This is an automated email from the ASF dual-hosted git repository.
zhouky pushed a commit to branch main
in repository https://gitbox.apache.org/repos/asf/incubator-celeborn.git
The following commit(s) were added to refs/heads/main by this push:
new 333db3971 [CELEBORN-954] Add documentation about reliable shuffle data
storage
333db3971 is described below
commit 333db39713144693365c836f3b0453769f56a01b
Author: zhouyifan279 <[email protected]>
AuthorDate: Wed Sep 27 00:39:14 2023 +0800
[CELEBORN-954] Add documentation about reliable shuffle data storage
### What changes were proposed in this pull request?
As title
### Why are the changes needed?
### Does this PR introduce _any_ user-facing change?

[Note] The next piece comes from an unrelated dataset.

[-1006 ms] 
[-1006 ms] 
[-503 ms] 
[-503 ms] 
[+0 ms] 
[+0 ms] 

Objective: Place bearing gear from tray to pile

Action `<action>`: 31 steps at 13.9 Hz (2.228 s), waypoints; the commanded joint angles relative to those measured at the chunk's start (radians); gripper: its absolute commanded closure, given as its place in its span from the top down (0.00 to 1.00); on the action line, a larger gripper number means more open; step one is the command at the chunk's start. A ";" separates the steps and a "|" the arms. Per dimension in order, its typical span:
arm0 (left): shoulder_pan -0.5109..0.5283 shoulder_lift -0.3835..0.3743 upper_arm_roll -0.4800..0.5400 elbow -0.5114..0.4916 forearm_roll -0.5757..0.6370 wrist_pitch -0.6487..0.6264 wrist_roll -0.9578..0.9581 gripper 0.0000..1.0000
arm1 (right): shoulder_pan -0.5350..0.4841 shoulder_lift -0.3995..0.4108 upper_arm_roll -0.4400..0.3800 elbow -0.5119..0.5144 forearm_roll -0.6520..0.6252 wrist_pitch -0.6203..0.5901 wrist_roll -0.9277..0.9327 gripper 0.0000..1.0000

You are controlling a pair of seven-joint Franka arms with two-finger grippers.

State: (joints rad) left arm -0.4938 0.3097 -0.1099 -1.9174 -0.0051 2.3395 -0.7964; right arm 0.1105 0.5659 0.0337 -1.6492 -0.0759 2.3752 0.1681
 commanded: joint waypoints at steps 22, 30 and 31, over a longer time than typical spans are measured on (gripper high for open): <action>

Yes. A new config was added in [README.md
](https://github.com/apache/incubator-celeborn/blob/main/README.md#spark-configuration).
### How was this patch tested?
Closes #1938 from zhouyifan279/reliable-storage-doc.
Authored-by: zhouyifan279 <[email protected]>
Signed-off-by: zky.zhoukeyong <[email protected]>
---
README.md | 11 ++++++++++-
1 file changed, 10 insertions(+), 1 deletion(-)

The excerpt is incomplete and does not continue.